Task: Where does the word "meets" occur in the data below? Copy each line that holds it.

Stored records:
- Opening Delimiter -

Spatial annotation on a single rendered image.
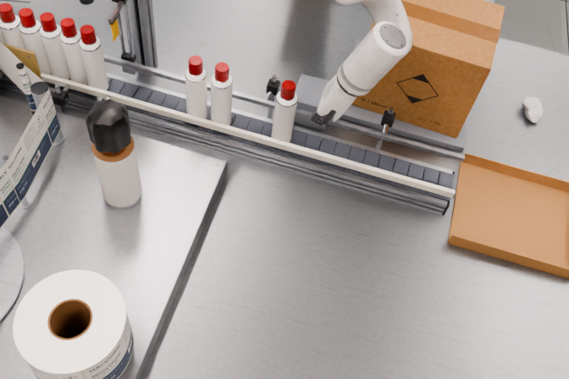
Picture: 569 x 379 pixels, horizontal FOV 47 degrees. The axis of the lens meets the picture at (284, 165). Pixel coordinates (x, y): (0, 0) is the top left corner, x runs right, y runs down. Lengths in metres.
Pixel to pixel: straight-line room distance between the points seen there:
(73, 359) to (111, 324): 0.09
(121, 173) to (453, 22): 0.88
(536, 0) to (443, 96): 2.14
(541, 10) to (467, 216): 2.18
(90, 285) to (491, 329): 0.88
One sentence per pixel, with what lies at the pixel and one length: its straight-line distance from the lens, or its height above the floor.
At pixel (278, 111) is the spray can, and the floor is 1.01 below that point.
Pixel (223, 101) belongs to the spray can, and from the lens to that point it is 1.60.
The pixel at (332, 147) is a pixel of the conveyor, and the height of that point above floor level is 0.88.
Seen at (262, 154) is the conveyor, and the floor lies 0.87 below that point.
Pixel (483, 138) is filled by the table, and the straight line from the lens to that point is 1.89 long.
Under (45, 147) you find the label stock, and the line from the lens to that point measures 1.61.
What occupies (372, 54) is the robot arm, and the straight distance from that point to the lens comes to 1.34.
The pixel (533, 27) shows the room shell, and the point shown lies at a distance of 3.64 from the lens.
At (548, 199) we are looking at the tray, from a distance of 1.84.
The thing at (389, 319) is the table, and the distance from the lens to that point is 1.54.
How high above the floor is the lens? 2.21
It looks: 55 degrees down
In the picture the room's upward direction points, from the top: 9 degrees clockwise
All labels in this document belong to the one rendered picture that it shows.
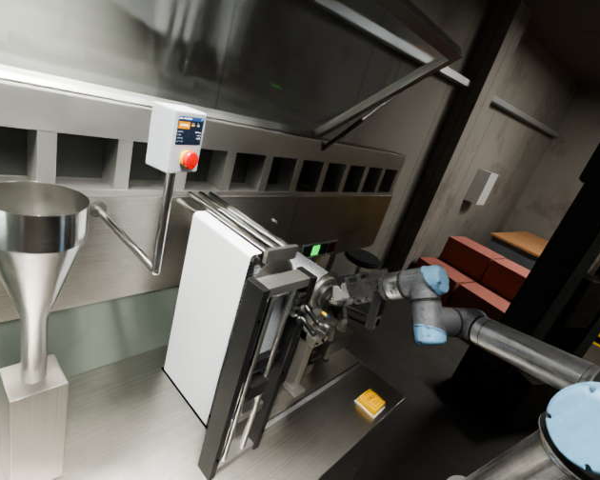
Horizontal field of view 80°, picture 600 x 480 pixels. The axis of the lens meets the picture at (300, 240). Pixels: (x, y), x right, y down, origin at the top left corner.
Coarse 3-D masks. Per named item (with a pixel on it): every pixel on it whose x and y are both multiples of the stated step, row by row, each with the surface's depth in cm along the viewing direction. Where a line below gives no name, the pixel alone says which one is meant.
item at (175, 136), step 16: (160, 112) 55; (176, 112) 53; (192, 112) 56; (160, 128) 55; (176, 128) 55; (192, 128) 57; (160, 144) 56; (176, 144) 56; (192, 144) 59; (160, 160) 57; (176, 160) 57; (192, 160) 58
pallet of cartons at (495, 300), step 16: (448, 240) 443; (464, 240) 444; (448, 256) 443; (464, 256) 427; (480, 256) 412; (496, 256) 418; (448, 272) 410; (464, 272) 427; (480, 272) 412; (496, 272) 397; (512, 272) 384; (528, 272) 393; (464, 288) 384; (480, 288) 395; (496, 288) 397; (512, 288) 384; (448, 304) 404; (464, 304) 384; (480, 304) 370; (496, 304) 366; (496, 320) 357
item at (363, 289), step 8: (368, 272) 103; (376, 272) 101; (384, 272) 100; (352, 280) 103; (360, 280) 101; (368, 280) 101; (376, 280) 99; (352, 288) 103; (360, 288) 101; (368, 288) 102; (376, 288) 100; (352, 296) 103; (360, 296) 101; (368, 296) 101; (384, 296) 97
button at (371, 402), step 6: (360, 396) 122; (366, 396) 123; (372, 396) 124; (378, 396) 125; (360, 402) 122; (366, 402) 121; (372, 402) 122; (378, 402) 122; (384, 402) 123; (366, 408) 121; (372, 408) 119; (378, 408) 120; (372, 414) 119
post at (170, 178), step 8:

- Closing Delimiter -

Exercise answer:
Picture: 569 x 379 pixels, horizontal FOV 47 degrees. The axis of the lens meets the picture at (284, 165). Pixel coordinates (x, y): (0, 0) is the top left corner, x runs right, y runs down. Lengths in metres.
Horizontal field of view 80°, picture 600 x 480 pixels. The axis of the lens meets the picture at (300, 240). Pixels: (x, y), x right, y down, origin at the top left corner.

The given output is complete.